▸ WHAT YOU NEED TO DO:
Pictures excluded, copy all of the data below exactly.

▸ COLLECTED DATA:
....

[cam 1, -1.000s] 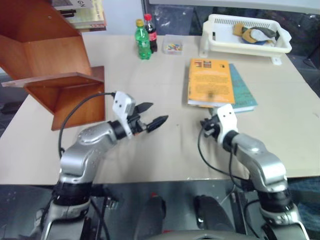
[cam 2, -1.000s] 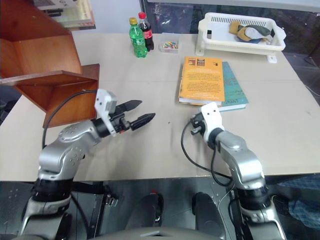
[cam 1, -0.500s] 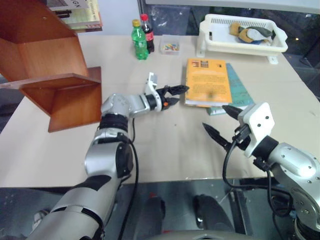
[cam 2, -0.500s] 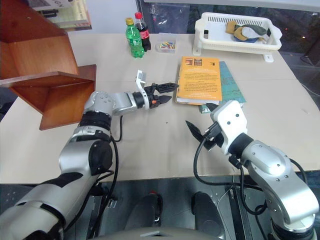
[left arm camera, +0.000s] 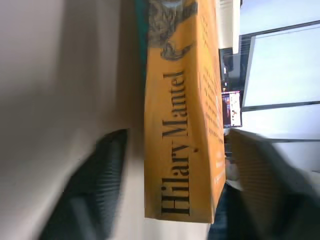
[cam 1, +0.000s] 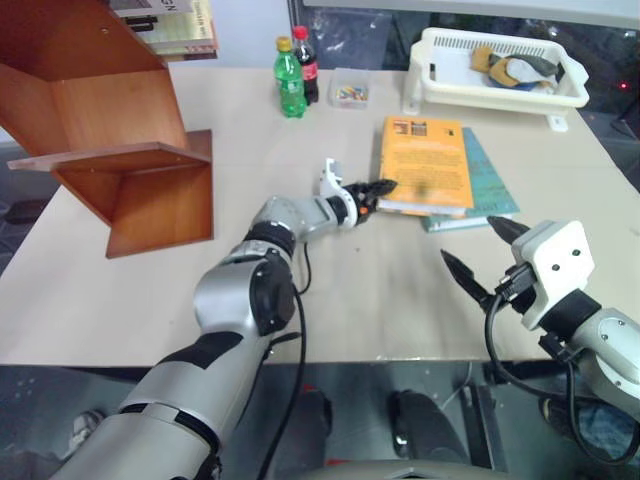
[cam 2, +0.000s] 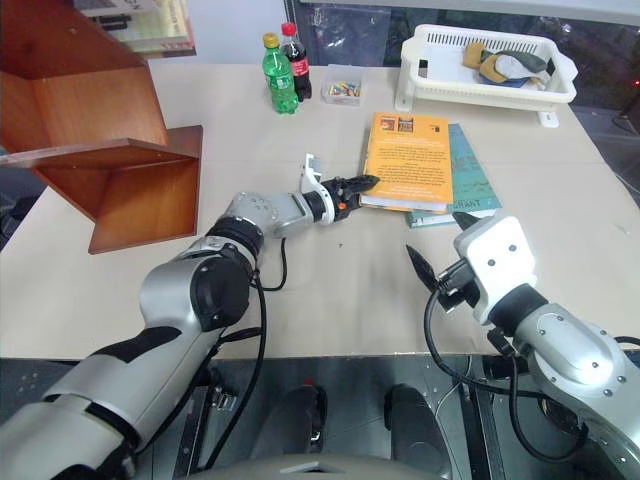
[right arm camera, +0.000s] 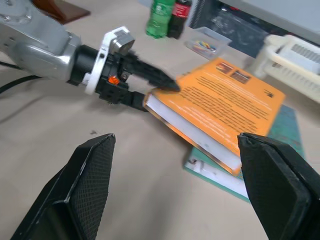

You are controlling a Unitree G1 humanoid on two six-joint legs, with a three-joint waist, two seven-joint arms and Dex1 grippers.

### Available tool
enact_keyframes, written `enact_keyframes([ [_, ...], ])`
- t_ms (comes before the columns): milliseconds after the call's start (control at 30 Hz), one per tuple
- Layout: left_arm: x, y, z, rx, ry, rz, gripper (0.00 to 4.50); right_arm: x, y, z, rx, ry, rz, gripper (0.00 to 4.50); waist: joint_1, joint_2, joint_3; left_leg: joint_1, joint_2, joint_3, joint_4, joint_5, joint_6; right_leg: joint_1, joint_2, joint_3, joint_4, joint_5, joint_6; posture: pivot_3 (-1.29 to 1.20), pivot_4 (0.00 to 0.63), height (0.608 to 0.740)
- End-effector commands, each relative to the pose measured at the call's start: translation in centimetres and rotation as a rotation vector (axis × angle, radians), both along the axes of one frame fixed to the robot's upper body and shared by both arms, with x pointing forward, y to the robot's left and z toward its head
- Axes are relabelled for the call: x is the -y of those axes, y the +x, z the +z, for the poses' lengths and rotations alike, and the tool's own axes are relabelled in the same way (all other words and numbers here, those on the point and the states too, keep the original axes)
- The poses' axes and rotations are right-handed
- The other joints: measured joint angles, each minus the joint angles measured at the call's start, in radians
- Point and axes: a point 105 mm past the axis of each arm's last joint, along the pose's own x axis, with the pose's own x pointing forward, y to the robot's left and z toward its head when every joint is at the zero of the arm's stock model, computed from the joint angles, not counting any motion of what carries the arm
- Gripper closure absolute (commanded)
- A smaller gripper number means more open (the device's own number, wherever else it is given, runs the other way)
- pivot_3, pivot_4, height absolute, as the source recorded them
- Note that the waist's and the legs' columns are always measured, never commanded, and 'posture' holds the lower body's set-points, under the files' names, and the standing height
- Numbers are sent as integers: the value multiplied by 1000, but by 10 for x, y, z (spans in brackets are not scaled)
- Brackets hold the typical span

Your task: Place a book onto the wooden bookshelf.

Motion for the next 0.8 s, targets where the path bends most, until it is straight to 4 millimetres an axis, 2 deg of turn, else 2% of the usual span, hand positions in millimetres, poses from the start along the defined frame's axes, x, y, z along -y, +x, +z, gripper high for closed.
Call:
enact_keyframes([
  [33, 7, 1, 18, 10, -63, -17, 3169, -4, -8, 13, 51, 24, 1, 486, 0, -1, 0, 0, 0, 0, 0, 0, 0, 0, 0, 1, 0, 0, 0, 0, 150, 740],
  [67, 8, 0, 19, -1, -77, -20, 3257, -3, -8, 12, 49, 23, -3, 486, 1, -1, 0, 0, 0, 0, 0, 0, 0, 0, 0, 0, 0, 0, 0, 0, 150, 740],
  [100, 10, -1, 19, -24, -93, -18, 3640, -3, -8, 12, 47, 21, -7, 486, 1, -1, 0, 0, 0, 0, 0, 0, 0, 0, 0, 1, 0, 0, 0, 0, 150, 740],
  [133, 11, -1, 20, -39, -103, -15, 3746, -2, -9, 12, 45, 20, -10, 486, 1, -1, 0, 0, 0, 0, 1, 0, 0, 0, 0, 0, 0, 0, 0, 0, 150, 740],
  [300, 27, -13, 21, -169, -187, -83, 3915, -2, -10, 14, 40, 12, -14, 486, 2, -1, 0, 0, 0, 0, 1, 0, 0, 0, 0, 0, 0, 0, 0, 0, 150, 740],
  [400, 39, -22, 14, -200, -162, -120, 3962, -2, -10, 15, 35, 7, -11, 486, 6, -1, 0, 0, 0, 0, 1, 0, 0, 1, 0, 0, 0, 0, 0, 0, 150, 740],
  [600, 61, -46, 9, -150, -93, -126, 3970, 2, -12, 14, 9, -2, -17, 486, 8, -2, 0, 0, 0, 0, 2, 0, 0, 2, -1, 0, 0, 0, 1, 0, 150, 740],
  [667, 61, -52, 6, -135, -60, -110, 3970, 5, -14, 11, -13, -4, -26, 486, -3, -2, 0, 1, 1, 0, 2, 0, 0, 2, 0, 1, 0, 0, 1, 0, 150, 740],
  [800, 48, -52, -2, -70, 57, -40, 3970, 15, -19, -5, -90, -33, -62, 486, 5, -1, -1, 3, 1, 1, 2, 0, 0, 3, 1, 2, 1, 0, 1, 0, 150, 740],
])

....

▸ RESPONSE TO THE TASK:
[cam 1, -1.000s] 
[cam 2, -1.000s] 
[cam 1, -0.500s] 
[cam 2, -0.500s] 
[left arm camera, +0.000s] 
[cam 1, +0.000s] 
[cam 2, +0.000s] 
[right arm camera, +0.000s] 

You are controlling a Unitree G1 humanoid on two six-joint legs, with a three-joint waist, two seven-joint arms and Dex1 grippers.

### Available tool
enact_keyframes, written `enact_keyframes([ [_, ...], ])`
- t_ms (comes before the columns): milliseconds after the call's start (control at 30 Hz), one per tuple
- Layout: left_arm: x, y, z, rx, ry, rz, gripper (0.00 to 4.50); right_arm: x, y, z, rx, ry, rz, gripper (0.00 to 4.50); waist: joint_1, joint_2, joint_3; left_leg: joint_1, joint_2, joint_3, joint_4, joint_5, joint_6; right_leg: joint_1, joint_2, joint_3, joint_4, joint_5, joint_6; posture: pivot_3 (-1.29 to 1.20), pivot_4 (0.00 to 0.63), height (0.608 to 0.740)
- End-effector commands, each relative to the pose measured at the call's start: translation in centimetres and rotation as a rotation vector (axis × angle, radians), both along the axes of one frame fixed to the robot's upper body and shared by both arms, with x pointing forward, y to the robot's left and z toward its head
- Axes are relabelled for the call: x is the -y of those axes, y the +x, z the +z, for the poses' lengths and rotations alike, and the tool's own axes are relabelled in the same way (all other words and numbers here, those on the point and the states too, keep the original axes)
- The poses' axes and rotations are right-handed
- The other joints: measured joint angles, each minus the joint angles measured at the call's start, in radians
- Point and axes: a point 105 mm past the axis of each arm's last joint, along the pose's own x axis, with the pose's own x pointing forward, y to the robot's left and z toward its head when every joint is at the zero of the arm's stock model, computed from the joint angles, not counting any motion of what carries the arm
- Gripper closure absolute (commanded)
- A smaller gripper number means more open (the device's own number, wherever else it is given, runs the other way)
- pivot_3, pivot_4, height absolute, as the source recorded them
- Note that the waist's and the legs' columns are always measured, never commanded, and 'posture' holds the lower body's set-points, under the files' names, and the standing height
- Numbers are sent as integers: the value multiplied by 1000, but by 10 for x, y, z (spans in brackets are not scaled)
- Brackets hold the typical span

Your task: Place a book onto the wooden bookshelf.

Motion for the next 0.8 s, targets where the path bends most, until it is straight to 4 millimetres an axis, 2 deg of turn, else 2% of the usual span, hand positions in millimetres, poses from the start along the defined frame's axes, x, y, z along -y, +x, +z, gripper high for closed.
Call:
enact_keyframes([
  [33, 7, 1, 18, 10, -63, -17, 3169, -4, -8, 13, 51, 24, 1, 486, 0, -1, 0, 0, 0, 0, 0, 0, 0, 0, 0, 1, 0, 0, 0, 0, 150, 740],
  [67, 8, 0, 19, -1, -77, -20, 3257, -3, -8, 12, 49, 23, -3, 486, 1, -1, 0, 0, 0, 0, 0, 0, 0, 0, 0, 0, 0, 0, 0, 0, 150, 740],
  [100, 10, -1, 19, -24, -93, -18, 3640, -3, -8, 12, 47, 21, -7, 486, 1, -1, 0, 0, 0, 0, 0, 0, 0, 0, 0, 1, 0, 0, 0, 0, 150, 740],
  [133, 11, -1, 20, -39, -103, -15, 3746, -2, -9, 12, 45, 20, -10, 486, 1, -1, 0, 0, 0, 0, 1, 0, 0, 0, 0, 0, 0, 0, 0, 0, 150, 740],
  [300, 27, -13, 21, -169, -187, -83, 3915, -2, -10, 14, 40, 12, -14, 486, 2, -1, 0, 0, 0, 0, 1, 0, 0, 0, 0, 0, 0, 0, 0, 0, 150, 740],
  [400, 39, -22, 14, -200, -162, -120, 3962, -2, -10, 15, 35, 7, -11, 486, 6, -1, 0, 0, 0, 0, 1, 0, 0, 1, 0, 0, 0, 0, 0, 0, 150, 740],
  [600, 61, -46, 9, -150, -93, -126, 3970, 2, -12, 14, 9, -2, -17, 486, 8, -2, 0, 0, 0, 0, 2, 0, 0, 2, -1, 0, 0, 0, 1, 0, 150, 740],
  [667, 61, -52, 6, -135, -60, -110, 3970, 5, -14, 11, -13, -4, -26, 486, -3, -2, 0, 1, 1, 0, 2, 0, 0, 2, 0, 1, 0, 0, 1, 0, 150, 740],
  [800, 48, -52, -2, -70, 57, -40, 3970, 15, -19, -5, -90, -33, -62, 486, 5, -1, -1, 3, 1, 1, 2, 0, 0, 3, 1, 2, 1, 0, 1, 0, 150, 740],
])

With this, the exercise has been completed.